* ACTION ITEM *
Whenever a line of the records below contains the word "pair", copy that line.

* DATASET EXCERPTS *
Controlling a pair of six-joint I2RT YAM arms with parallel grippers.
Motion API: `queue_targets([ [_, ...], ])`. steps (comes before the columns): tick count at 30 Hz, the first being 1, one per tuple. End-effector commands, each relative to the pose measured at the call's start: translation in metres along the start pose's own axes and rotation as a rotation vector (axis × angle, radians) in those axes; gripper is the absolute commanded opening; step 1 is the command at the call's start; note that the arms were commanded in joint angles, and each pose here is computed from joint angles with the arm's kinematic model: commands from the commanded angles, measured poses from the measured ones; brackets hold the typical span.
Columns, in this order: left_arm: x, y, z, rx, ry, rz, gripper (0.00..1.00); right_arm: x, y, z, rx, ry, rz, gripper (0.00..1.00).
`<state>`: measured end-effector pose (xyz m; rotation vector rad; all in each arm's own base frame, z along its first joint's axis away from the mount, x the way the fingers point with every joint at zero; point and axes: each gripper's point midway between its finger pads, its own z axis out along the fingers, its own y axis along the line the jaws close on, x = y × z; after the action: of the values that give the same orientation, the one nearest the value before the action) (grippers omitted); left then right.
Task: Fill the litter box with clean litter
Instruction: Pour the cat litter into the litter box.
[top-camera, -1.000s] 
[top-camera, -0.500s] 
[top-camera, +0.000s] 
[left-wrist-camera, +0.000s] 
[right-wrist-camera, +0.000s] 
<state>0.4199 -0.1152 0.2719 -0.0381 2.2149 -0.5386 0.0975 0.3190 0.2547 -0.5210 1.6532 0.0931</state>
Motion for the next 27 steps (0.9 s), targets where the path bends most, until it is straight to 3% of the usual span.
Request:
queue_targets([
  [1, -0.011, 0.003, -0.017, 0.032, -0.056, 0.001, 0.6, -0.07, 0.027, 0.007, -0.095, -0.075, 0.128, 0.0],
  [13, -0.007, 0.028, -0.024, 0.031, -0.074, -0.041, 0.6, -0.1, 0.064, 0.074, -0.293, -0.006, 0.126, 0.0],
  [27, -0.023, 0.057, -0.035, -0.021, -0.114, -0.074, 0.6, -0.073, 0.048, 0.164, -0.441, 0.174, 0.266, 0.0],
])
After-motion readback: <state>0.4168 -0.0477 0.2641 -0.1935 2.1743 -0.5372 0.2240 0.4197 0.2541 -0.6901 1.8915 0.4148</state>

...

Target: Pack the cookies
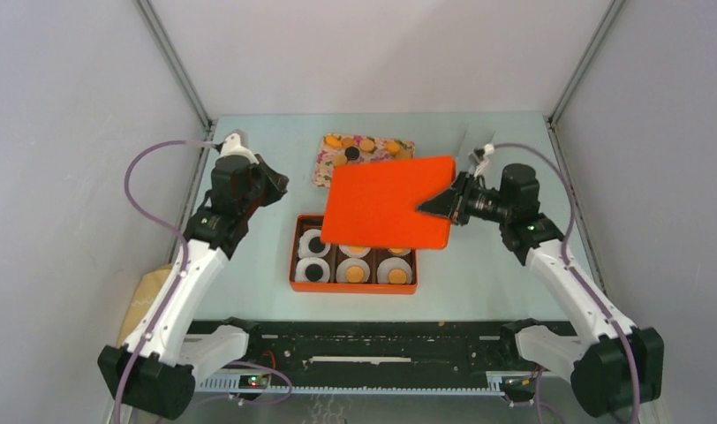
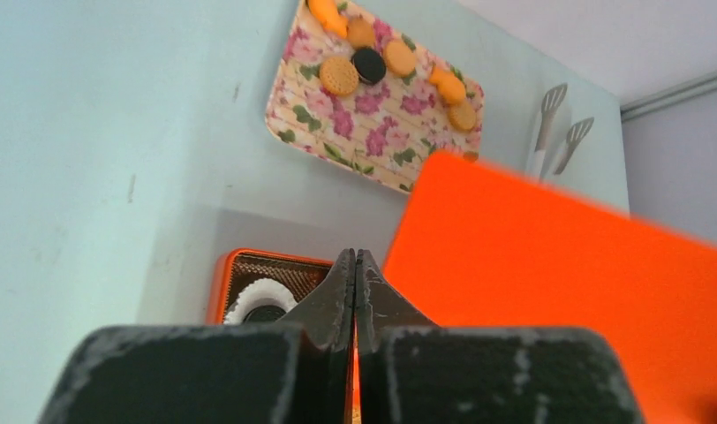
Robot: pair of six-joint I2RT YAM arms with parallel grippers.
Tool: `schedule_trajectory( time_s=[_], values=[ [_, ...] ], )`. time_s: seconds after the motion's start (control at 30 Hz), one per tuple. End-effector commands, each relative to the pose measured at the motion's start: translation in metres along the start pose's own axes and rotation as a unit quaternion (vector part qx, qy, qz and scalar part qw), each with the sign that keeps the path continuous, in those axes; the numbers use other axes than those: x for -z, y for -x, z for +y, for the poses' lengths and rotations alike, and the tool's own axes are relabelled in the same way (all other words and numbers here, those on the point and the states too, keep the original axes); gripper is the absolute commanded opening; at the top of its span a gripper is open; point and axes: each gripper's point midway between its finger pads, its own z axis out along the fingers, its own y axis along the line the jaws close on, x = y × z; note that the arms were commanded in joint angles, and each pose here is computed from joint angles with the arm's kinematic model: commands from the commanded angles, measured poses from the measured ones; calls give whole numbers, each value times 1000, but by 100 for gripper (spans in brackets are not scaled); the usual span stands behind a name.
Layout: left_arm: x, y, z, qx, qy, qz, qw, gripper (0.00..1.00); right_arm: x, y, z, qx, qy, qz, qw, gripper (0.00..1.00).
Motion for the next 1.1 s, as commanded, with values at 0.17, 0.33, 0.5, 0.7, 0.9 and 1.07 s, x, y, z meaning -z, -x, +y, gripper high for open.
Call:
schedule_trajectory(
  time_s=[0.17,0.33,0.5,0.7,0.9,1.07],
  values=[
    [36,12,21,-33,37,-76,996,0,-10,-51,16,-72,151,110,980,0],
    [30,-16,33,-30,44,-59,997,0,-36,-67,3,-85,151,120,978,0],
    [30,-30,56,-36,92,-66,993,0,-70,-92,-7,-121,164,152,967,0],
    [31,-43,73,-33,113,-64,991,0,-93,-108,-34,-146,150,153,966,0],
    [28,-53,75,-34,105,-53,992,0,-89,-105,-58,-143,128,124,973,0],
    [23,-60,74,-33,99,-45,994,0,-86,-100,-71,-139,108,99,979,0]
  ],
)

* REPLY TO THE EXERCISE *
Controlling a pair of six-joint I2RT YAM arms with parallel grippers.
Robot: pair of six-joint I2RT YAM arms with parallel grippers.

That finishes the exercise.